**EXERCISE:**
Please write out exactly the lines that begin at the line containing "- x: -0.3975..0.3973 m" and run to the end of the records.

Start of Block

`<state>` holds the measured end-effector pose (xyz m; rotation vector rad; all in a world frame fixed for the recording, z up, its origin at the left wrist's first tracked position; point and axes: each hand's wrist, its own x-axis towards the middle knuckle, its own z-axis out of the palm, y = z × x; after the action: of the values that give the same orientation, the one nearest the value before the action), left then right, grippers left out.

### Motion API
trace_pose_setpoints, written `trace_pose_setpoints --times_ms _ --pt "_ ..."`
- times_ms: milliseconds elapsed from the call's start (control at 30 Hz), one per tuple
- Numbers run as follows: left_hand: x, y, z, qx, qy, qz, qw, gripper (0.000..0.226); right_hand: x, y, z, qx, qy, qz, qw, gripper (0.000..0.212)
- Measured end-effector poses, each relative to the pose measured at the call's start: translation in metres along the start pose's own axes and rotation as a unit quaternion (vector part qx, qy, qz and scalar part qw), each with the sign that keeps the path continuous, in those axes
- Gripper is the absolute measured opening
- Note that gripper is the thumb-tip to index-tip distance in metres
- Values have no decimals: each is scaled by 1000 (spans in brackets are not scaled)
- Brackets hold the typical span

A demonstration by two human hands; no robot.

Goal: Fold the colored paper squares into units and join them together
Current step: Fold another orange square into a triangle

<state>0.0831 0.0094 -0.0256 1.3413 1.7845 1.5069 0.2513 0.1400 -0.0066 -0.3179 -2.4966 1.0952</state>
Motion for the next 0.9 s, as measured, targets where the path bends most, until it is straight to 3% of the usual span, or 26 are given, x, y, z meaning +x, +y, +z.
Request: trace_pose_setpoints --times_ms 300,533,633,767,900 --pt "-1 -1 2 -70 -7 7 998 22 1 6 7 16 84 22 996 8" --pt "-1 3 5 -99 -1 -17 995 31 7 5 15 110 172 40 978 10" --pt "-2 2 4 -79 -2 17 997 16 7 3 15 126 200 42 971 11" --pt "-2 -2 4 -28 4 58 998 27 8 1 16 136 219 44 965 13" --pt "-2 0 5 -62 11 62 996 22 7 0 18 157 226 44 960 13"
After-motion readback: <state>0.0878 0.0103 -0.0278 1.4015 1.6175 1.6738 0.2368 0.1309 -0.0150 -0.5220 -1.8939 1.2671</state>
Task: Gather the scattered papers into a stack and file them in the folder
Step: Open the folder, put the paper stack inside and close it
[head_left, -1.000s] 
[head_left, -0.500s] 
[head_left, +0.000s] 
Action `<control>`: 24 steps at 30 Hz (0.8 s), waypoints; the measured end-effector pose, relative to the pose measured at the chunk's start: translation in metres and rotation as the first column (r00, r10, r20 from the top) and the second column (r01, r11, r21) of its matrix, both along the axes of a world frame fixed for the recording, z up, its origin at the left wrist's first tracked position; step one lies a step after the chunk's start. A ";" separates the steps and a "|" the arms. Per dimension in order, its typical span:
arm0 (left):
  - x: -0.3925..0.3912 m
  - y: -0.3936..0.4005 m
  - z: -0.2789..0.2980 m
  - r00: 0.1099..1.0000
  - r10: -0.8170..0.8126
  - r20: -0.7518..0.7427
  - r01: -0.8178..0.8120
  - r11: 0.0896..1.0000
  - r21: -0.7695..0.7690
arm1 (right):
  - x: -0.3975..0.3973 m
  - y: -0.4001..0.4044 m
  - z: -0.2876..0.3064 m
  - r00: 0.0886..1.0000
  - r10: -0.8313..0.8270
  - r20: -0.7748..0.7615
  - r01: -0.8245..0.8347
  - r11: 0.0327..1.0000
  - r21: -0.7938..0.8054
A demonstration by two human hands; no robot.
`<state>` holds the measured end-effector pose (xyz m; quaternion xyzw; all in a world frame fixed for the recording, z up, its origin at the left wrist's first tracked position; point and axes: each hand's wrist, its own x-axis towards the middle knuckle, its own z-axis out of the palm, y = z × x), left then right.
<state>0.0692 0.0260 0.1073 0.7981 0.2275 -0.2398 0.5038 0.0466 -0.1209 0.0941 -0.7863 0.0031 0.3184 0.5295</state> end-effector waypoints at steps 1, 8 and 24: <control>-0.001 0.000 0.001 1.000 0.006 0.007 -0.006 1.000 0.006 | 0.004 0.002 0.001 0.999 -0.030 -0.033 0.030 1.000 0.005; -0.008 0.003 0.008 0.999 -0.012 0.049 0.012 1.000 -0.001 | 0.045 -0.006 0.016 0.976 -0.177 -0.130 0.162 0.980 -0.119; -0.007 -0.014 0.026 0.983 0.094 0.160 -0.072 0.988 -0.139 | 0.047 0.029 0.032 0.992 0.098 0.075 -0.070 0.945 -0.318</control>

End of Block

**THE COMPLETED TASK:**
  - x: -0.3975..0.3973 m
  - y: -0.4001..0.4044 m
  - z: -0.2876..0.3064 m
  - r00: 0.0886..1.0000
  - r10: -0.8313..0.8270
  - r20: -0.7748..0.7615
  - r01: -0.8245..0.8347
  - r11: 0.0327..1.0000
  - r21: -0.7938..0.8054
A demonstration by two human hands; no robot.
`<state>` holds the measured end-effector pose (xyz m; quaternion xyzw; all in a world frame fixed for the recording, z up, its origin at the left wrist's first tracked position; point and axes: each hand's wrist, its own x-axis towards the middle knuckle, its own z-axis out of the palm, y = z × x), left then right.
<state>0.0692 0.0260 0.1073 0.7981 0.2275 -0.2398 0.5038 0.0466 -0.1209 0.0941 -0.7863 0.0031 0.3184 0.5295</state> end-effector waypoints at steps 1, 8 and 24: <control>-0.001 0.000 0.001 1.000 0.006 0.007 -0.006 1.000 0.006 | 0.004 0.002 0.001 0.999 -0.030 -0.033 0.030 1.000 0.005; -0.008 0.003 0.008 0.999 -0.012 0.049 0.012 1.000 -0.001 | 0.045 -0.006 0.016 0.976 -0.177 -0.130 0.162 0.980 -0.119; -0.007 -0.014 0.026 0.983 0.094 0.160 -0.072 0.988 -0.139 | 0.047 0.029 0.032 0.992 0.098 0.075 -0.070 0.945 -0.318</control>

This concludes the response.